Task item
From the first line of the data below through the line holding "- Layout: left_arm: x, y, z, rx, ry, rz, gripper", write out each line exactly as it stands.

Dataset extract
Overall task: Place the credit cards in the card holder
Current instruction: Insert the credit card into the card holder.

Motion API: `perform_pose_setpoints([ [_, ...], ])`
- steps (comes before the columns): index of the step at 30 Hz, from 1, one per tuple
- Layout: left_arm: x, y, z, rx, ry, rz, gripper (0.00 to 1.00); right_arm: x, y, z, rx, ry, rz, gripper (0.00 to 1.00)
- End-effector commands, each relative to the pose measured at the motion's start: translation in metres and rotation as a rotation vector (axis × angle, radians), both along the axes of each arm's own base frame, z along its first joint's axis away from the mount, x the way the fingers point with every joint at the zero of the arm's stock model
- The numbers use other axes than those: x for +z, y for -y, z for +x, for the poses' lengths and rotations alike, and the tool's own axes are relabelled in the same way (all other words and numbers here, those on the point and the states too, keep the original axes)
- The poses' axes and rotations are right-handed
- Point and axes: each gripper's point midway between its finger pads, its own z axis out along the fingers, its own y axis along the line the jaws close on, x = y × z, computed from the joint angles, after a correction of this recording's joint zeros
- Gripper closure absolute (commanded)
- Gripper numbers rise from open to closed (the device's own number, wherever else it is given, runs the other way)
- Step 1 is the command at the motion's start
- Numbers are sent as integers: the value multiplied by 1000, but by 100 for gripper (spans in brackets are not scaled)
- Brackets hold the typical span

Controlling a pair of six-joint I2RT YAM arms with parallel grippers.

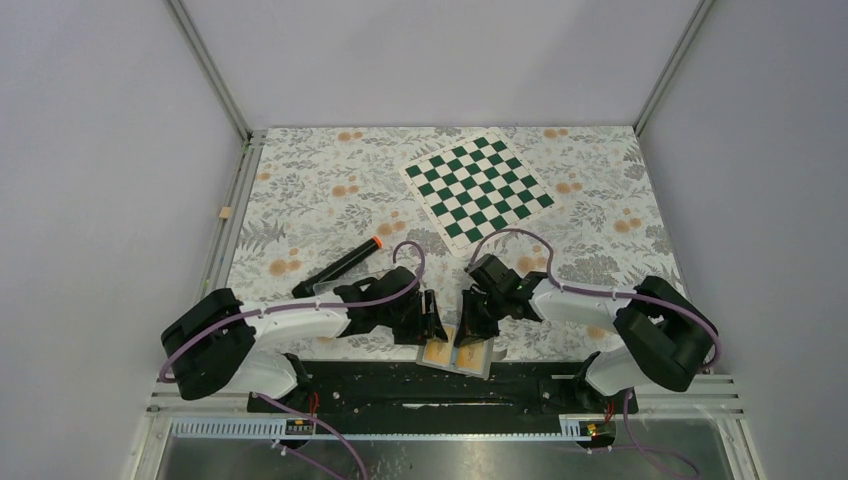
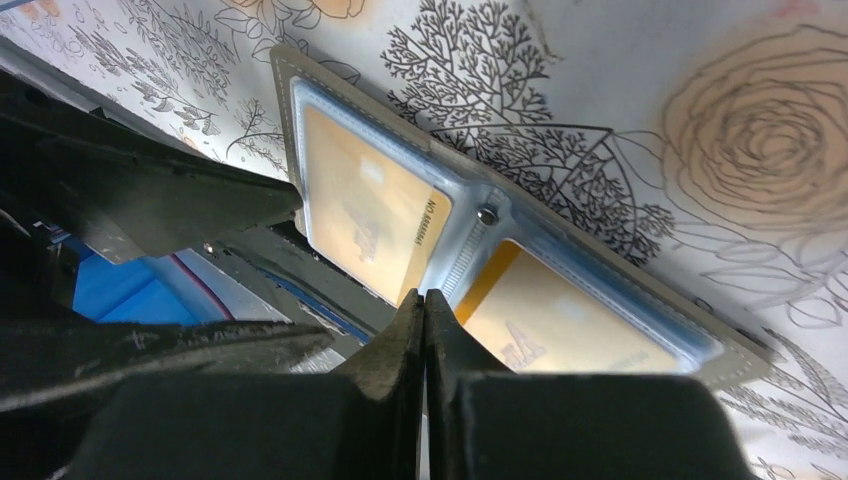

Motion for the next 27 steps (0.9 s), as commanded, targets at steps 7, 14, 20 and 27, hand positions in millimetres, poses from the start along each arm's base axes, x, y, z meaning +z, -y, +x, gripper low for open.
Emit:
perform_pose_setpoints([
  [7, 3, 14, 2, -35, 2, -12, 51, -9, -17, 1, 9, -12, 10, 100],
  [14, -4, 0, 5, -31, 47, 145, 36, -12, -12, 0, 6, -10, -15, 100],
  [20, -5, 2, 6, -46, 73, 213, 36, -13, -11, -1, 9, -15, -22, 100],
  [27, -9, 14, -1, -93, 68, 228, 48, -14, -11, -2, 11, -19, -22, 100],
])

Result of this task
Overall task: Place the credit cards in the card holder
Current instruction: Insert the credit card into the card holder.

Motion API: `perform_pose_setpoints([ [_, ...], ])`
- steps (comes before the columns): index of the step at 30 Hz, from 1, one per tuple
- Layout: left_arm: x, y, z, rx, ry, rz, gripper (0.00 to 1.00); right_arm: x, y, z, rx, ry, rz, gripper (0.00 to 1.00)

Nothing else is required to complete the exercise.